Gerade ist Reisen Corona-bedingt natürlich ein schwieriges Thema. Aber wir bleiben optimistisch und gehen davon aus, dass es spätestens nächstes Jahr wieder viele Möglichkeiten geben wird, die Welt zu entdecken. Wir können also ruhig schon ein bisschen träumen und die nächste Reise planen, oder?

So eine Reiseplanung wird ja immer von vielen ganz individuellen Faktoren beeinflusst. Wie sehen meine finanziellen und zeitlichen Ressourcen aus? Mit wem verreise ich? Möchte ich fliegen oder lieber mit dem Auto anreisen? Solche Aspekte berücksichtigt jede*r in irgendeiner Form. Regenbogenfamilie hin oder her. 

Aber auch die Tatsache, dass man eine Regenbogenfamilie ist, spielt eine Rolle in der Urlaubsplanung. In welcher Form ist natürlich von Familie zu Familie unterschiedlich. Ich möchte euch heute erzählen, wie dieser Faktor unsere Reiseplanung beeinflusst.

Die Wahl des Reiseziels

Ich gehöre zu den Reisenden, die am liebsten jede Ecke dieser Welt erkunden wollen. Ich kann überall Schönes entdecken und bin für jedes neue Abenteuer zu haben. Peru? Japan? Island?

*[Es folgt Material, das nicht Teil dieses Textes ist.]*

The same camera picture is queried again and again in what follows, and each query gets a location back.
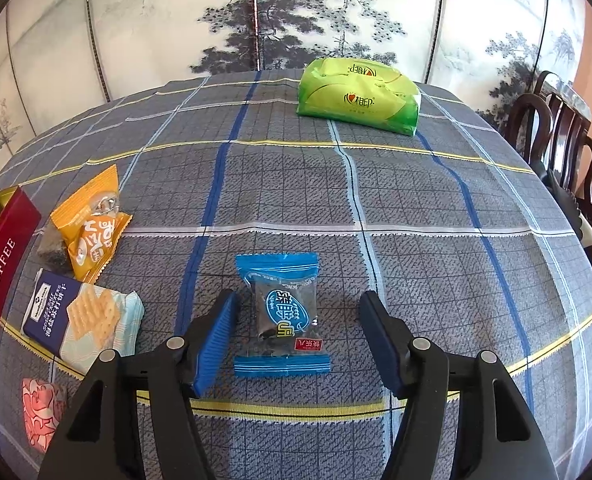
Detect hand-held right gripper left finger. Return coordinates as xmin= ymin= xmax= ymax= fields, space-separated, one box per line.
xmin=37 ymin=289 xmax=242 ymax=480

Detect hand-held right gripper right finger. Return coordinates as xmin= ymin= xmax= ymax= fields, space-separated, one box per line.
xmin=358 ymin=290 xmax=559 ymax=480

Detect blue packet dark candy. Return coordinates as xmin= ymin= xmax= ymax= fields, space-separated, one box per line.
xmin=234 ymin=254 xmax=332 ymax=378

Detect orange snack packet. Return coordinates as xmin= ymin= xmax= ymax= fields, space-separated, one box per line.
xmin=50 ymin=165 xmax=132 ymax=285

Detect navy cracker packet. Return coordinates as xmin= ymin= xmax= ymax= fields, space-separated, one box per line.
xmin=20 ymin=268 xmax=144 ymax=376

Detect pink patterned snack packet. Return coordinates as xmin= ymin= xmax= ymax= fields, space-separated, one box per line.
xmin=22 ymin=377 xmax=69 ymax=453

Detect clear packet grey contents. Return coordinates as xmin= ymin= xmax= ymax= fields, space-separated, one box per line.
xmin=37 ymin=222 xmax=72 ymax=275

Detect red tin box gold inside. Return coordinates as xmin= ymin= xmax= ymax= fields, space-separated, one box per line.
xmin=0 ymin=186 xmax=43 ymax=396

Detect green tissue pack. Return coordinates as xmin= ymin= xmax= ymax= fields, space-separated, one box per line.
xmin=296 ymin=57 xmax=422 ymax=137

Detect ink landscape folding screen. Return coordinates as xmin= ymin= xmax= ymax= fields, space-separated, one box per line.
xmin=0 ymin=0 xmax=587 ymax=191

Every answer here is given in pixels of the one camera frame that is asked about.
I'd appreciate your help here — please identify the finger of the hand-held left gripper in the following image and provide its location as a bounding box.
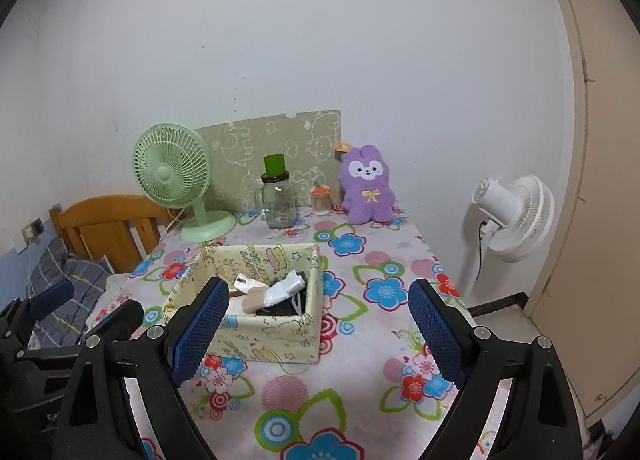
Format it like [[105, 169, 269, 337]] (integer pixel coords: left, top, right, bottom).
[[0, 280, 76, 341], [20, 300, 145, 362]]

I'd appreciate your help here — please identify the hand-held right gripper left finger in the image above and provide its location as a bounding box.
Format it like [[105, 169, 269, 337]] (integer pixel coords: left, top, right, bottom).
[[57, 277, 230, 460]]

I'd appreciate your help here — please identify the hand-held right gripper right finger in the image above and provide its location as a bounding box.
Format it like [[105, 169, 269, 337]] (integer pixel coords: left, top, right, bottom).
[[409, 279, 583, 460]]

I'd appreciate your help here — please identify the beige sponge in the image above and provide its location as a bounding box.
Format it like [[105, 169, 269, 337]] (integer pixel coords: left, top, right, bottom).
[[240, 270, 307, 315]]

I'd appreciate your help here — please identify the pink dotted packet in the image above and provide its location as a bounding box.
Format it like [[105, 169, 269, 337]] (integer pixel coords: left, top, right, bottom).
[[234, 274, 271, 291]]

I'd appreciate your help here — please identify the yellow printed fabric storage box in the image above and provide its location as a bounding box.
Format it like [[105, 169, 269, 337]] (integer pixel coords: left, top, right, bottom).
[[162, 242, 325, 363]]

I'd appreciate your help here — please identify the black mesh bag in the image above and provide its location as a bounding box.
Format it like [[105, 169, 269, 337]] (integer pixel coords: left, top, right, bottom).
[[256, 285, 307, 317]]

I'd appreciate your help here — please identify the plaid pillow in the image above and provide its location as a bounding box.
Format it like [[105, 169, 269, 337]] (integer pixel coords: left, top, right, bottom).
[[27, 244, 113, 346]]

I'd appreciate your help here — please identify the white standing fan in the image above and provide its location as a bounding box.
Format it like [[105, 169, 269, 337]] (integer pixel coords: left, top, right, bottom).
[[460, 175, 555, 298]]

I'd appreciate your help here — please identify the glass jar mug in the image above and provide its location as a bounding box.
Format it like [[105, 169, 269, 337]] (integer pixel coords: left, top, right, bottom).
[[255, 174, 296, 229]]

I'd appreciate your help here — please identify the green desk fan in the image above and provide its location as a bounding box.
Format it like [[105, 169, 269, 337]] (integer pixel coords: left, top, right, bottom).
[[132, 123, 237, 243]]

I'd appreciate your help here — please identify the purple plush bunny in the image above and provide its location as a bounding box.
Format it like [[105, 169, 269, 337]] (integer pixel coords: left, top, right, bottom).
[[334, 140, 397, 225]]

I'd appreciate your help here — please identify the small cotton swab jar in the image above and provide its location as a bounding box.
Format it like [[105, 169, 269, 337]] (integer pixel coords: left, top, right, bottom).
[[311, 184, 333, 217]]

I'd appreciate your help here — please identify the green printed board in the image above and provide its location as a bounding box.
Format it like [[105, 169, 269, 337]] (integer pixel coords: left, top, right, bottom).
[[195, 110, 343, 215]]

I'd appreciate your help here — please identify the beige wooden door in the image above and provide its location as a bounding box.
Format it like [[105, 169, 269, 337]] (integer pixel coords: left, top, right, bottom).
[[522, 0, 640, 421]]

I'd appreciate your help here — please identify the black power cable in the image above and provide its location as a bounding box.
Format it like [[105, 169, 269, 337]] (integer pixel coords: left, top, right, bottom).
[[472, 220, 494, 287]]

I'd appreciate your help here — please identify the cream fan cable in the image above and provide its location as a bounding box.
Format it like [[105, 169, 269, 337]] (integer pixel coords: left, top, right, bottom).
[[162, 209, 187, 241]]

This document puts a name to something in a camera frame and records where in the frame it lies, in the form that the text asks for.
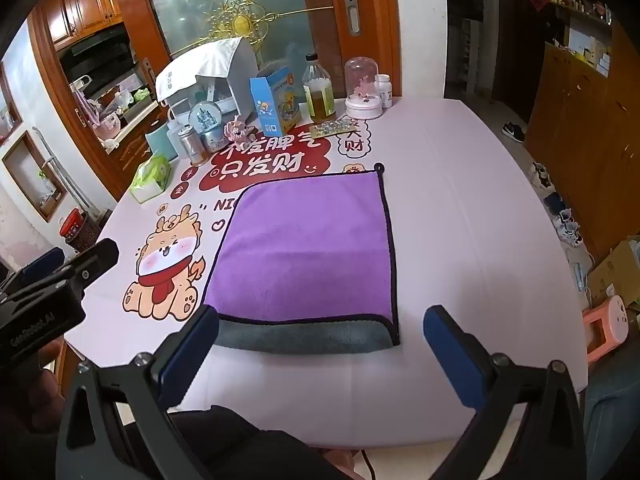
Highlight white and blue shoe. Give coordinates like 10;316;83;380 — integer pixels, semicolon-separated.
554;209;585;247

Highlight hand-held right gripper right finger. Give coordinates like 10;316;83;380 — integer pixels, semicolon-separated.
422;304;587;480

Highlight wooden cabinet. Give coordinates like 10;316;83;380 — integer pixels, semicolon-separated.
524;19;640;262

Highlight wooden kitchen wall cabinets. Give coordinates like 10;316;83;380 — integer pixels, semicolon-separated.
39;0;124;52

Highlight pill blister pack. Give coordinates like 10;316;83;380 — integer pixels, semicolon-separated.
309;119;362;139

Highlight printed pink tablecloth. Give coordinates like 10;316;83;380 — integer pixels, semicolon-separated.
65;96;590;453

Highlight wooden window frame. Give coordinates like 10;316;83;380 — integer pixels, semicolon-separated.
2;129;69;224

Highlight snow globe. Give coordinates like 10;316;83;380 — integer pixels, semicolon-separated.
189;101;226;154

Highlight white and black shoe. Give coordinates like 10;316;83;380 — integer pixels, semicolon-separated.
529;161;551;189

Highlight purple towel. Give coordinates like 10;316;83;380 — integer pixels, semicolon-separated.
201;162;402;356

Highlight blue carton box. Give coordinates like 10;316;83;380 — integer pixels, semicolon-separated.
249;65;301;136

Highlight black sneaker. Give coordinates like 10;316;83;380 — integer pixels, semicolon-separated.
501;121;527;145

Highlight metal can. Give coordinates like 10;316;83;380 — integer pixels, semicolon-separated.
178;125;209;166

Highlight white pill bottle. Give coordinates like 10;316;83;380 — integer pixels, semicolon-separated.
375;74;395;109

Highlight dark blue shoe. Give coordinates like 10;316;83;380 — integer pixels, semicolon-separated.
543;192;569;216

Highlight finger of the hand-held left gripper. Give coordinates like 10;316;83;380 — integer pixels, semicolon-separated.
19;246;67;279
61;238;120;302

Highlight glass dome with pink flowers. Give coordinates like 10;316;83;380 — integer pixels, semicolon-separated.
344;56;384;120

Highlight wall shelf with small boxes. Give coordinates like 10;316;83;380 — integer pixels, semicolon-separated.
544;0;614;79

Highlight cardboard box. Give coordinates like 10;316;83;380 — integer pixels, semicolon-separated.
587;234;640;322

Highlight pink plastic stool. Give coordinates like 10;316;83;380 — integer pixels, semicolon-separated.
582;294;632;366

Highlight black cable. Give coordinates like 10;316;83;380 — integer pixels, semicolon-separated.
357;447;381;480

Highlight person's left hand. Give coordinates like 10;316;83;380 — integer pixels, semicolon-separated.
0;339;67;434

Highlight pink bag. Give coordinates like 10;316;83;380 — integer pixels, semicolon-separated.
74;89;124;144

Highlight black range hood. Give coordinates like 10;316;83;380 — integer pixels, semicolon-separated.
57;24;139;87

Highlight green tissue pack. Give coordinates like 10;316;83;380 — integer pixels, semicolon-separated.
130;154;172;205

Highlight silver door handle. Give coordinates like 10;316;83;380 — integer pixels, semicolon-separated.
343;0;362;37

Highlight glass bottle with yellow liquid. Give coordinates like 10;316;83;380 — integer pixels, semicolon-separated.
302;53;337;124

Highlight dark blue cloth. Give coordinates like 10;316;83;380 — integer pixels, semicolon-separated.
582;354;640;480

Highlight pink flower ornament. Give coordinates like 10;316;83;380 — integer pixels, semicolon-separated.
224;114;257;144

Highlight translucent squeeze bottle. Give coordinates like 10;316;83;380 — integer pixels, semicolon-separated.
162;100;189;158

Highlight wooden door with frosted glass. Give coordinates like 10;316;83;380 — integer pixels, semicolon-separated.
108;0;401;107

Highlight teal cup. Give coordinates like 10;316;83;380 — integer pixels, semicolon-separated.
145;121;182;162

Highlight red-lidded jar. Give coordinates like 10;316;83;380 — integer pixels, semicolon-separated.
58;208;101;254

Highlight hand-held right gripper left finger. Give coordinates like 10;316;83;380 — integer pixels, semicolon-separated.
56;304;221;480

Österreich? Ich bin dabei! Egal ob weit weg oder ums Eck, Großstadt oder einsame Landschaften, tropische Temperaturen oder eisige Kälte – ich hab erstmal keine spezifischen Anforderungen an mein Reiseziel. Außer einer, da mache ich keine Kompromisse: Ich möchte, dass sich meine Familie dort sicher fühlen kann.

Und mit allein dieser Anforderungen fallen ganz schnell so einige Reiseziele weg. Denn nicht jedes Reiseland hat eine offene und tolerante Einstellung gegenüber Homosexualität. In 69 Staaten wird Homosexualität noch strafrechtlich verfolgt, in elf davon kann sogar die Todesstrafe drohen. 

Das schwule Online-Reisemagazin Spartacus bringt seit 2012 jährlich den Gay Travel Index raus. Darin prüft Spartacus alle Länder und Regionen der Welt anhand von 17 Kategorien auf ihren Umgang mit der LGBTQ-Community. Die Kategorien umschließen gesetzliche Regelungen, religiöse Einflüsse, Kriminalität gegenüber queeren Menschen und vieles mehr. Anschließend werden die Länder gerankt – von dunkelgrün (sehr positiv für queere Menschen) bis dunkelrot (sehr negativ für queere Menschen). 2020 waren Kanada, Malta und Schweden die Spitzenreiter. Saudi-Arabien, Somalia und Tschetschenien bildeten das dunkelrote Schlusslicht. 

Wenn ich eine Reise plane, werfe ich immer einen Blick in den Gay Travel Index und informiere mich dann gegebenenfalls noch zu einzelnen Punkten weiter. Ich wollte zum Beispiel immer unbedingt nach Peru, habe mich nun aber erst einmal dagegen entschieden. Dort haben große Teile der Bevölkerung Probleme mit queeren Menschen und auch die Gesetzgebung ist nicht gerade LGBTQ-freundlich.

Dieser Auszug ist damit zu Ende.